Introduction to B.F. Skinner
B.F. Skinner is responsible for expanding the field of behaviorism after the early work of E.L. Thorndike, and his law of effect (Figure 1). Skinner divided behaviorism into respondent conditioning and operant conditioning, the latter of which he defined as explaining how the consequence of a behavior controlled the future occurrence of that same behavior. He believed all behavior could be explained by an action performed and the valence of its consequence. Skinner’s most famous research studies were simple reinforcement experiments conducted on lab rats and domestic pigeons, which demonstrated the most basic principles of operant conditioning. His work remains extremely influential in the worlds of psychology, behaviorism, and education.
Skinner conducted most of his research in a special cumulative recorder, now referred to as a Skinner box, which was used to analyze behavioral responses from his test subjects. In his first work with rats, he discovered that the rate of response and changes in response features depended on what occurred after the behavior was performed, not before. Skinner named these actions operant behaviors because they operated on the environment to produce an outcome. The process by which one could arrange the contingencies of reinforcement responsible for producing a certain behavior then came to be called operant conditioning.
Rats and Pigeons
Skinner completed his early research on rats and his later research on pigeons, as he found the latter to provide more extensive and more rapid feedback. While working with rats, he would place them in a Skinner box with a lever attached to a feeding tube. Whenever the rat pressed the lever, food would be released. After the experience of multiple trials, rats learned the association between the lever and food, and began to spend more of their time in the box procuring food than performing any other action. It was through this early work that Skinner started to understand the contingencies of behaviorism on actions.
After a short assignment working with pigeons for the military during WWII, Skinner transitioned all of his research to include these birds rather than rats. He found that pigeons responded to stimuli quicker, and allowed his research to progress faster. It was not until he made this transition that his belief in behaviorism as the dictator of all action was solidified.
To prove this idea, he created a superstitious pigeon. He fed the pigeon on continuous intervals (every 15 seconds), and observed the pigeon’s behavior. He found that a pigeon's actions would change depending on what they had been doing in the moments before the food was dispensed, regardless of the fact that those actions had nothing to do with the dispensing of food. In this way, he discerned that the pigeon had fabricated a causal relationship between its actions and the presentation of reward. It was this development of superstition that led Skinner to believe all behavior could be explained as a learned reaction to specific consequences.

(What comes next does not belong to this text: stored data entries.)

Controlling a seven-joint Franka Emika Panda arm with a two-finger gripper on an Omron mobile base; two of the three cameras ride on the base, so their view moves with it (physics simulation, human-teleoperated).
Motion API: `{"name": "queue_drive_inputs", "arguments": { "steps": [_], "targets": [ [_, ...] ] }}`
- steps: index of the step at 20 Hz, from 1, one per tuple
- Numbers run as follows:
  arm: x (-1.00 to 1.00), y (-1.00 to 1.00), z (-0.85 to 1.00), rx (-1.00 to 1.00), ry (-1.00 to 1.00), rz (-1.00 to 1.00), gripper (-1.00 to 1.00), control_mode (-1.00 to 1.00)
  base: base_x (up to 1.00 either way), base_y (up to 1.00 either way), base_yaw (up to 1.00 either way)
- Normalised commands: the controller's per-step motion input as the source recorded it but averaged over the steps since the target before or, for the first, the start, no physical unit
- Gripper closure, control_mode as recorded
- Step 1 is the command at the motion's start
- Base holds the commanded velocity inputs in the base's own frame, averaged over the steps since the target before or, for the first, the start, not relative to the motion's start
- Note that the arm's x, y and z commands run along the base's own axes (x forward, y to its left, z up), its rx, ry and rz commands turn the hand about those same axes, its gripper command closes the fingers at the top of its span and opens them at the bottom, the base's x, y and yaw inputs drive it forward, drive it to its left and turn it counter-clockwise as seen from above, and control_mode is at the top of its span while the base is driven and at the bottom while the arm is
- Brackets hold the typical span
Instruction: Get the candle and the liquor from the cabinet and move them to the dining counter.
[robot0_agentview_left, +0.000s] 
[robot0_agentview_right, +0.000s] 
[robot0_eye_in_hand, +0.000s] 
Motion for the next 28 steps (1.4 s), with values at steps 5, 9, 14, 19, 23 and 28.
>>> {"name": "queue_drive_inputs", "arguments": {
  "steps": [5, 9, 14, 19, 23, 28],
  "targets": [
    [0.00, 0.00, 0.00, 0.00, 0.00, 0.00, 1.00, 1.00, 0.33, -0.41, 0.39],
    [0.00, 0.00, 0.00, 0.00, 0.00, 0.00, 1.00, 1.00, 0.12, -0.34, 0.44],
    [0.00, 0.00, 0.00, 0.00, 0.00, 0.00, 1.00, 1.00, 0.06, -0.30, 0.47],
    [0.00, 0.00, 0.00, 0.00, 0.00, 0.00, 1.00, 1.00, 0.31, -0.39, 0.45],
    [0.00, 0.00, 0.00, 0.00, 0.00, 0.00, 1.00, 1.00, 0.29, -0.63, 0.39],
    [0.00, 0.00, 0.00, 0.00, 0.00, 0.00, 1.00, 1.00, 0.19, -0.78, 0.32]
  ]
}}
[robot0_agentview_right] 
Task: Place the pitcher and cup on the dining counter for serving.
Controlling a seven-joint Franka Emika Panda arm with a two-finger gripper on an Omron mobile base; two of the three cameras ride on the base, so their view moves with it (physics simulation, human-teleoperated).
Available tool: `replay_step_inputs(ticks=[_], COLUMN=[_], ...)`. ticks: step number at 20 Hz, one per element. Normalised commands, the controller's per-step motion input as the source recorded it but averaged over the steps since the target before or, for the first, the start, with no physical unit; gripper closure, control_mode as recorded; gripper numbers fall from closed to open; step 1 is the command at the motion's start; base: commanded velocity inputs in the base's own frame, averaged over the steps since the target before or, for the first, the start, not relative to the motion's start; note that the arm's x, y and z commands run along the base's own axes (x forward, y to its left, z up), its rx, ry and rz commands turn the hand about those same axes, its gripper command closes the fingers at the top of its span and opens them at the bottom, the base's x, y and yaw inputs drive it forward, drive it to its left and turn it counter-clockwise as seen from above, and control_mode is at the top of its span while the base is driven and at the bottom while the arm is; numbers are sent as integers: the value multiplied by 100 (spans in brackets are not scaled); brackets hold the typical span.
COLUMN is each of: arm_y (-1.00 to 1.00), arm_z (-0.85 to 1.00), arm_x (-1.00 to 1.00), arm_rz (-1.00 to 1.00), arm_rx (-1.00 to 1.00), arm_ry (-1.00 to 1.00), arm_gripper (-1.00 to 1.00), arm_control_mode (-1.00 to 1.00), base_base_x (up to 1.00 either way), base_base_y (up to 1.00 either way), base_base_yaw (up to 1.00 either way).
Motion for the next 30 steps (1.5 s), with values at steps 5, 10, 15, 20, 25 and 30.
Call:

In order to study and manipulate his test subjects, Skinner used specific principles and schedules of reinforcement. Positive reinforcement was the presence of a desired reward after the performing of a desired behavior. Negative reinforcement was the removal of an undesirable event after the subject performed the desired behavior. Each encouraged behavior in a different but highly-effective fashion. Punishment was the opposite of reinforcement: when the subject performed an undesired behavior, it was administered a negative or aversive consequence. Although negative reinforcement and punishment seem similar, punishment decreases behavior whereas negative reinforcement increases it.
Skinner also used various types of reinforcement schedules to test different theories of operant conditioning. There were four main reinforcement schedules: fixed ratio, fixed interval, variable ratio, and variable interval. A fixed ratio schedule involved waiting for a set number of responses to occur, then reinforcing behavior on the next appropriate response. A fixed interval schedule involved allowing a set time to pass, then reinforcing the behavior at the next appropriate time. A variable ratio schedule involved providing reinforcement when a response occurred after a variable number of times. A variable interval schedule involved providing reinforcement when a response occurred after a variable amount of time had passed. Based on this research, Skinner found that variable reinforcement schedules (both fixed and interval) were the most effective in maintaining behavior.
Skinner believed that all behavior is predetermined by past and present events in the objective world. He did not include room in his research for ideas such as free will or individual choice. Instead, he posited that all of behavior could be reasoned from learned, physical aspects of the world, including life history and evolution.